The APFs say that they are open to using external managers. Stap and Centraal Management APF invest through the existing investment funds of TKPI and Achmea IM, respectively. “But a large number of external asset managers are employed within them, the same as for other fiduciary clients of TKPI”, according to Stap. According to Centraal Management APF there are twelve funds involving dozens of managers, including BlackRock, Pictet Asset Management, Investec Asset Management and Putnam.
With De Nationale, an external party is responsible for the selection of managers. “Altis selects the asset managers. They are also part of NN, but truly independent,” says Kortweg.
The situation may change as APFs grow, Euverman believes. “You can imagine that one would start pragmatically and outsourse more specialist mandates as assets increase.” Suarez Menendez confirms that will be the case for De Nederlandse Pensioenfonds.
“We are already doing business with Dutch insurers. They buy building blocks with us, such as inflation-linked bonds or listed property. We expect this to continue”
At Volo, some 15 external mandates have already been selected. “At PGGM, about 35% of the portfolio is managed by external teams and 65% by internal teams,” says Goris.
APFs responded cautiously to the question of outsourcing. At Stap and De Nationale it is conceivable, but only for clients who hold their assets in a separate section. “Subject to conditions,” says Stap. According to De Nationale it is possible only if clients’ wishes “match the investment philosophy of the APF”.

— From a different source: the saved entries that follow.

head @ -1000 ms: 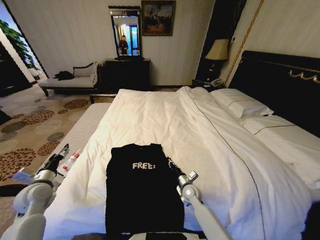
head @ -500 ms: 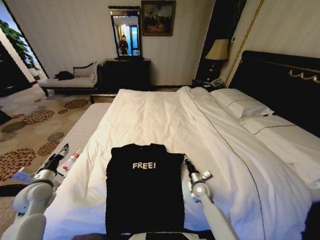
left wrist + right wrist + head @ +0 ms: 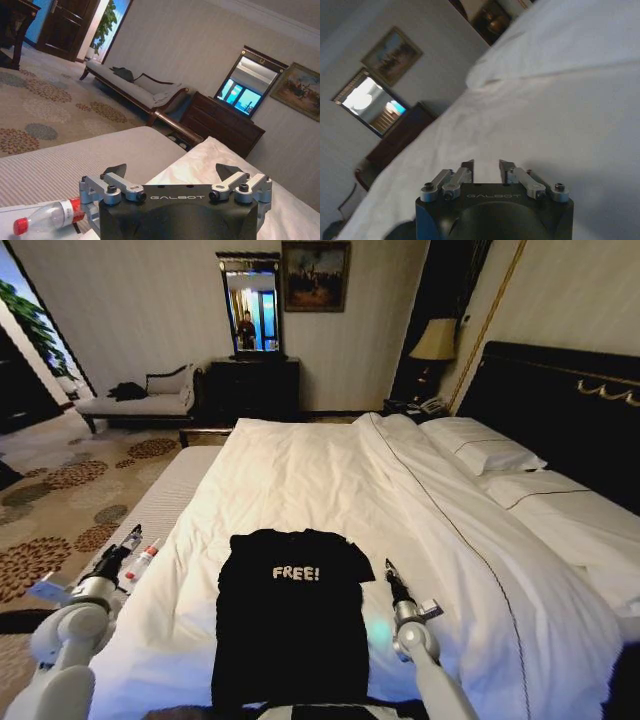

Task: Fold the clothes on the bed.

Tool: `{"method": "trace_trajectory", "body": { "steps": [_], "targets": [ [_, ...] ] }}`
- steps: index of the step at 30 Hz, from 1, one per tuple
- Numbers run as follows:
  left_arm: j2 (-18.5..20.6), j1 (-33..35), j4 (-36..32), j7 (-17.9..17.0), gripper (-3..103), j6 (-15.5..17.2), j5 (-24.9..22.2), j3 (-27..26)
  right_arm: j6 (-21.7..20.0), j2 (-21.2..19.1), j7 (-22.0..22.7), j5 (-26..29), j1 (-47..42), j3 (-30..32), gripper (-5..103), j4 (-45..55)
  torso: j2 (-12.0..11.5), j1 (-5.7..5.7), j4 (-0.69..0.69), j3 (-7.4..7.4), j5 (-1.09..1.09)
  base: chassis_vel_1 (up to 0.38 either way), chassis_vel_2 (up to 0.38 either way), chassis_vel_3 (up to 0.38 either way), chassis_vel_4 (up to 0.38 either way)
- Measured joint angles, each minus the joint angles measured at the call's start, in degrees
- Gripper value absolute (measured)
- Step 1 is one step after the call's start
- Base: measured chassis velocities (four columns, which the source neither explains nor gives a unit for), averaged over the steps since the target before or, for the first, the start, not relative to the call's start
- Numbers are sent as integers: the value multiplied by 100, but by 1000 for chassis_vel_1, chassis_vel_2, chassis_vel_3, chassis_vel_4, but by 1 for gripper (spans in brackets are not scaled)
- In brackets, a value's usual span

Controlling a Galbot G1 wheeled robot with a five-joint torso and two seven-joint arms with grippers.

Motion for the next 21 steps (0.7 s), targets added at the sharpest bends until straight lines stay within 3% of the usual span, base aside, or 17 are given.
{"method": "trace_trajectory", "body": {
  "steps": [5, 7, 9, 11, 13, 15, 21],
  "targets": [
    [9, 60, -8, 7, 100, 0, -8, -62, -44, -148, 12, -19, 361, 80, 47, -16, 0, 0, 1, 0, -1, 0, 0, 0, 0],
    [18, 74, -9, 10, 100, 0, -11, -80, -374, -419, 90, 52, 684, -20, 58, -222, 0, 0, 0, 0, 1, 0, 0, 0, 0],
    [18, 74, -9, 10, 100, -1, -11, -80, -481, -487, 139, 74, 749, -69, 58, -257, 0, 0, 0, 0, 1, 0, 0, 0, 0],
    [21, 70, -10, 10, 100, -2, -7, -70, -1166, -931, 465, 238, 1096, -454, 69, -463, 0, 1, 1, 0, 3, 0, 0, 0, 0],
    [21, 66, -13, 9, 100, -2, -4, -57, -1382, -1110, 523, 284, 1200, -604, 74, -506, -1, 1, 2, 0, 2, 0, 0, 0, 0],
    [12, 57, -15, 6, 100, -2, 19, -30, -1863, -1548, 541, 434, 1468, -1010, 85, -586, 0, 1, -1, 0, -1, 0, 0, 0, 0],
    [-17, 82, -18, 6, 100, -2, 46, -40, -2302, -1873, 268, 566, 1936, -1573, 98, -867, -1, 1, 0, 0, 1, 0, 0, 0, 0]
  ]
}}
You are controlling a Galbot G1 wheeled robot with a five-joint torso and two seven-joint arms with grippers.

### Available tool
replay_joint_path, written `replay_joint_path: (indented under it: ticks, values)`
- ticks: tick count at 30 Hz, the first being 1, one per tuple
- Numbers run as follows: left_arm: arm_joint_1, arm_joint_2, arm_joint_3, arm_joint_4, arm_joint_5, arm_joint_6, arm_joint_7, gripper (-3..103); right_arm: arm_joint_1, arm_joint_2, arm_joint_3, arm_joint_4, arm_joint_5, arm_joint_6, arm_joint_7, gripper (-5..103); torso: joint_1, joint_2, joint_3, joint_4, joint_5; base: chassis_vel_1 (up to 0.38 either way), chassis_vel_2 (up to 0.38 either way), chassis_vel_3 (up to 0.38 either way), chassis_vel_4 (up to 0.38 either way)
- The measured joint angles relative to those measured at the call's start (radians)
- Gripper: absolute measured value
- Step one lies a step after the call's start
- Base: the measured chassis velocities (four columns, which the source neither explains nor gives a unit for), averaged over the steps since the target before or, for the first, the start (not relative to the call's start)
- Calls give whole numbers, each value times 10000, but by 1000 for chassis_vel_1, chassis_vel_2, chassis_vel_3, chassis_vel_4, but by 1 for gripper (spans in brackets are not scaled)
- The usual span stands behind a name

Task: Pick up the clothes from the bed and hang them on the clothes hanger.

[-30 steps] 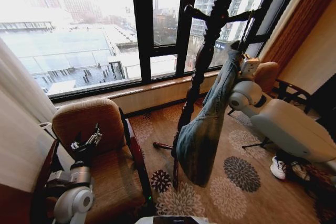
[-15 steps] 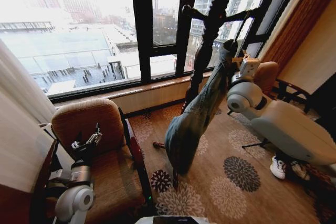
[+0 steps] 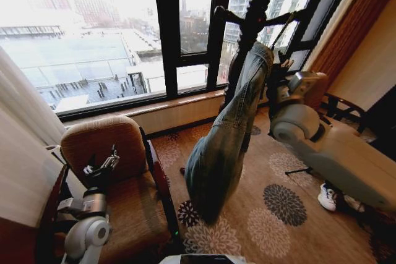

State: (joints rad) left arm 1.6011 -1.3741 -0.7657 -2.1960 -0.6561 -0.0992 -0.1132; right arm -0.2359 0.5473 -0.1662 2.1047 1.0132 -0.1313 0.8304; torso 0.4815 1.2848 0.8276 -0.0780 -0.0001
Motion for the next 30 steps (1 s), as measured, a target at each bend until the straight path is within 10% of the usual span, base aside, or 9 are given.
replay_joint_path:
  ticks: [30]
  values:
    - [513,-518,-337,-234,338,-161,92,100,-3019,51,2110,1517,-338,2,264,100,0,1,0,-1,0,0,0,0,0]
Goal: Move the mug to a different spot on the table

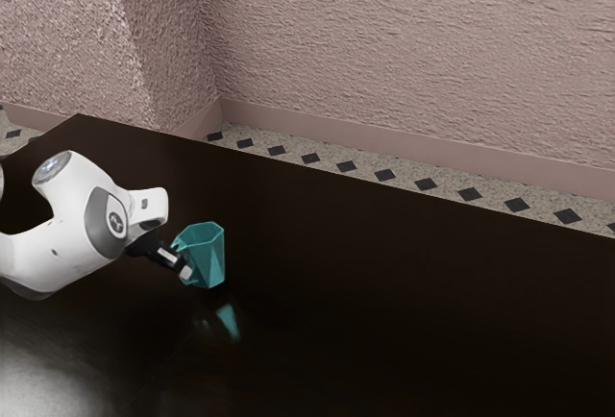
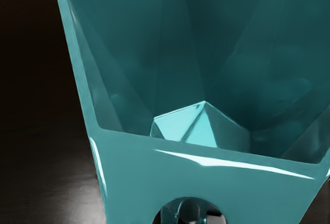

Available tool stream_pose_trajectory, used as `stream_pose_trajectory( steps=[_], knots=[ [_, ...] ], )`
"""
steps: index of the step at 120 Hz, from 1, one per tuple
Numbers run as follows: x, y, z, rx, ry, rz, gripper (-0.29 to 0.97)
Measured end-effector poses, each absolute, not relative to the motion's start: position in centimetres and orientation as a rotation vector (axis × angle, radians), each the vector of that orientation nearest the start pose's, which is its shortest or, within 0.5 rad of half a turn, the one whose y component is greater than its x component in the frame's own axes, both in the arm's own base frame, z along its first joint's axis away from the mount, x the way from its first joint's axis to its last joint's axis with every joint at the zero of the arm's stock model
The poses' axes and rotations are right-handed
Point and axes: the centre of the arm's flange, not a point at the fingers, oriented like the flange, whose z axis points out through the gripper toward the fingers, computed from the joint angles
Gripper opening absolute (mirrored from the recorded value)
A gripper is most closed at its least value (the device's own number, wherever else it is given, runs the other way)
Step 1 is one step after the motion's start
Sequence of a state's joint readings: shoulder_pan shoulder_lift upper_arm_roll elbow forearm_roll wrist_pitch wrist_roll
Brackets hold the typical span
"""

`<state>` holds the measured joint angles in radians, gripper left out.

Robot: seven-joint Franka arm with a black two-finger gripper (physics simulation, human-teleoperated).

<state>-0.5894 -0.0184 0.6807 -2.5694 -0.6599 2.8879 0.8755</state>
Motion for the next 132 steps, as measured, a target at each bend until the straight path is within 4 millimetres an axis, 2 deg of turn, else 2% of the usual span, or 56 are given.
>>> stream_pose_trajectory(
  steps=[26,45,57,74,96,107,123,132],
  knots=[
    [45.2,6.3,28.0,-3.195,0.267,-0.598,0.03],
    [44.9,4.9,27.5,-3.222,0.280,-0.580,0.32],
    [44.6,4.0,27.2,-3.233,0.304,-0.562,0.46],
    [43.9,2.8,26.4,-3.249,0.344,-0.525,0.57],
    [43.8,1.7,26.5,-3.260,0.388,-0.522,0.63],
    [43.9,1.8,27.1,-3.267,0.382,-0.549,0.65],
    [44.3,4.1,28.4,-3.268,0.301,-0.612,0.66],
    [45.0,4.5,29.8,-3.262,0.296,-0.675,0.67]
  ],
)
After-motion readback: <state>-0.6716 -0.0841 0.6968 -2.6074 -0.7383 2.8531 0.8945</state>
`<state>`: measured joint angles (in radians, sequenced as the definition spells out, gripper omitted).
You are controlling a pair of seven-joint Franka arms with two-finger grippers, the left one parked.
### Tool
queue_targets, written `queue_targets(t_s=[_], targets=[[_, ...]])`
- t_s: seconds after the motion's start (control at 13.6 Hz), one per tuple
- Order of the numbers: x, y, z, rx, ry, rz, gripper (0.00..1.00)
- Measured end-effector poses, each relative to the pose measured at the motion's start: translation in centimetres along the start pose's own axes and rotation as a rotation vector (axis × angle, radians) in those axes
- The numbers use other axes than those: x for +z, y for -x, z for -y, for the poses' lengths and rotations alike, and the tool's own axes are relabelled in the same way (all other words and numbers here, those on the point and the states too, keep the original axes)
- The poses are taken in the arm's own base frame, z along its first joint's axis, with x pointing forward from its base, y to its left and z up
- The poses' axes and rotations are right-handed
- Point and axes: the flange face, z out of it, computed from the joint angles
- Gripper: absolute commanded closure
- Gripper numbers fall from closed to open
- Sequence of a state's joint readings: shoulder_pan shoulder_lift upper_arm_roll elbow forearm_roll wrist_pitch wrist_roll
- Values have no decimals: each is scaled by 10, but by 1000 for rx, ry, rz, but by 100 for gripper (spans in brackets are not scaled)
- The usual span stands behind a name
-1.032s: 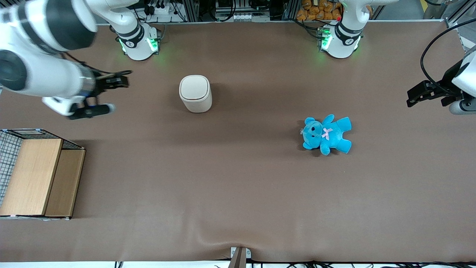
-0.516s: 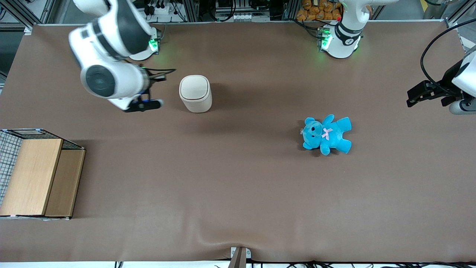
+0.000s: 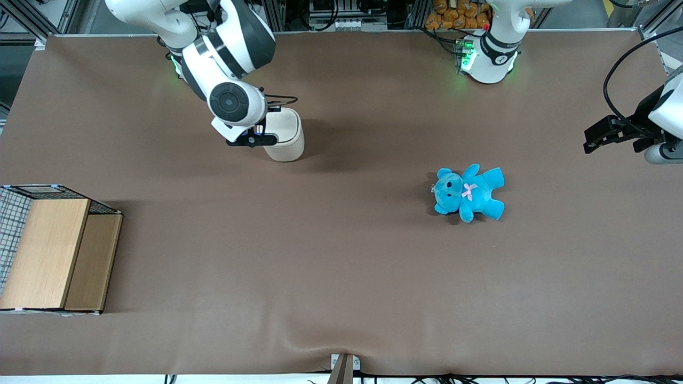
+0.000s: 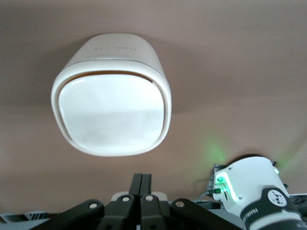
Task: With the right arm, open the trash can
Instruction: 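Press down on the trash can lid with the right gripper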
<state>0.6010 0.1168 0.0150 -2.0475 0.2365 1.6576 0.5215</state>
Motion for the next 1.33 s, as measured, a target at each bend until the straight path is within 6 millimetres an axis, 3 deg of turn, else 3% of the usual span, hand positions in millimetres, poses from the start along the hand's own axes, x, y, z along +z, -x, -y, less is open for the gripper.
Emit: queue_targets(t_s=[0.22, 0.74, 1.33], targets=[[15, -12, -3, 18, -10, -13, 100], [51, -38, 12, 40, -28, -34, 100], [56, -28, 27, 68, -36, -49, 100]])
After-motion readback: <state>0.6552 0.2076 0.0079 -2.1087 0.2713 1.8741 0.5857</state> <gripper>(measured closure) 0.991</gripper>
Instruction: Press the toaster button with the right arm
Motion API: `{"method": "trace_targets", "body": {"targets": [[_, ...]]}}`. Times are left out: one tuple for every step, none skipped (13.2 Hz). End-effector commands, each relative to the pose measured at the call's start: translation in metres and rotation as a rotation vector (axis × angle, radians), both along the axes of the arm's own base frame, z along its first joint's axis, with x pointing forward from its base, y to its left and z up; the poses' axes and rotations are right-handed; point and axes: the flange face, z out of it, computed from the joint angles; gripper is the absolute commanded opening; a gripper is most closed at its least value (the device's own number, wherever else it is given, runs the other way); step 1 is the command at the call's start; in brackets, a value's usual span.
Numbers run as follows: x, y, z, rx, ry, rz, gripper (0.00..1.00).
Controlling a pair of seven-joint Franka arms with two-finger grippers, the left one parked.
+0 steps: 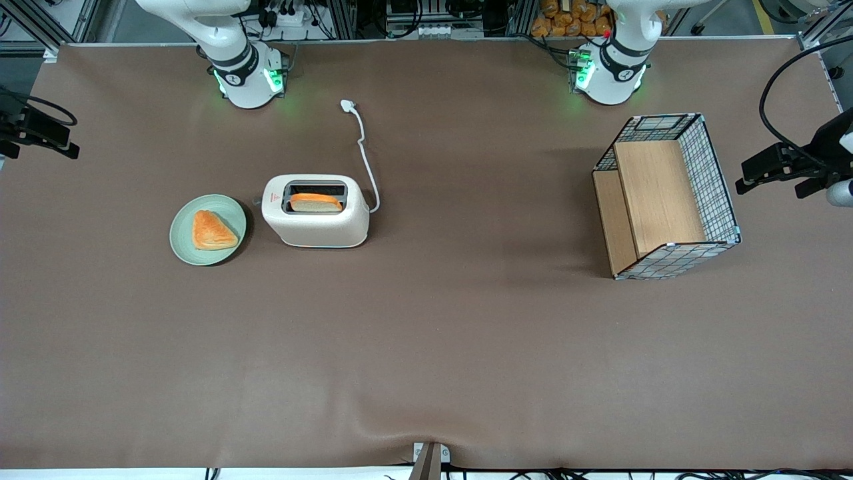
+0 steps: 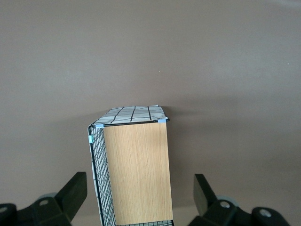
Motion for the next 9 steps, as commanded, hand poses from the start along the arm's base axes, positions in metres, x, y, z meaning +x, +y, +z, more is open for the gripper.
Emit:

Centraal Management leaves the door ajar, but only for clients with “sufficient volume” in view of the costs. Only at Volo is it not possible in principle, except in the context of the taking over of existing illiquid investments.
There are opportunities for asset managers in mandates, but there are fewer for fiduciary management. “We are already doing business with Dutch insurers”, says Hanneke Veringa, the head of AXA IM in the Netherlands. “They buy building blocks with us, such as inflation-linked bonds or listed property. We expect this to continue.” With fiduciary management Veringa expects APF promoters to take the lead in the short term. “But, it is quite possible that the model will change in the long term.”
BlackRock also sees opportunities, particularly as a provider of building blocks. Although it offers fiduciary management, it says it will not focus on the APF sector. But the APF is an opportunity in the view of Monique Donders, BlackRock’s head of institutional client business in the Netherlands. “Consolidation brings a type of investment within reach that smaller funds will not touch. Think of custom mandates, with environmental, social and governance aspects, active management, or alternatives. We are well positioned to offer these.”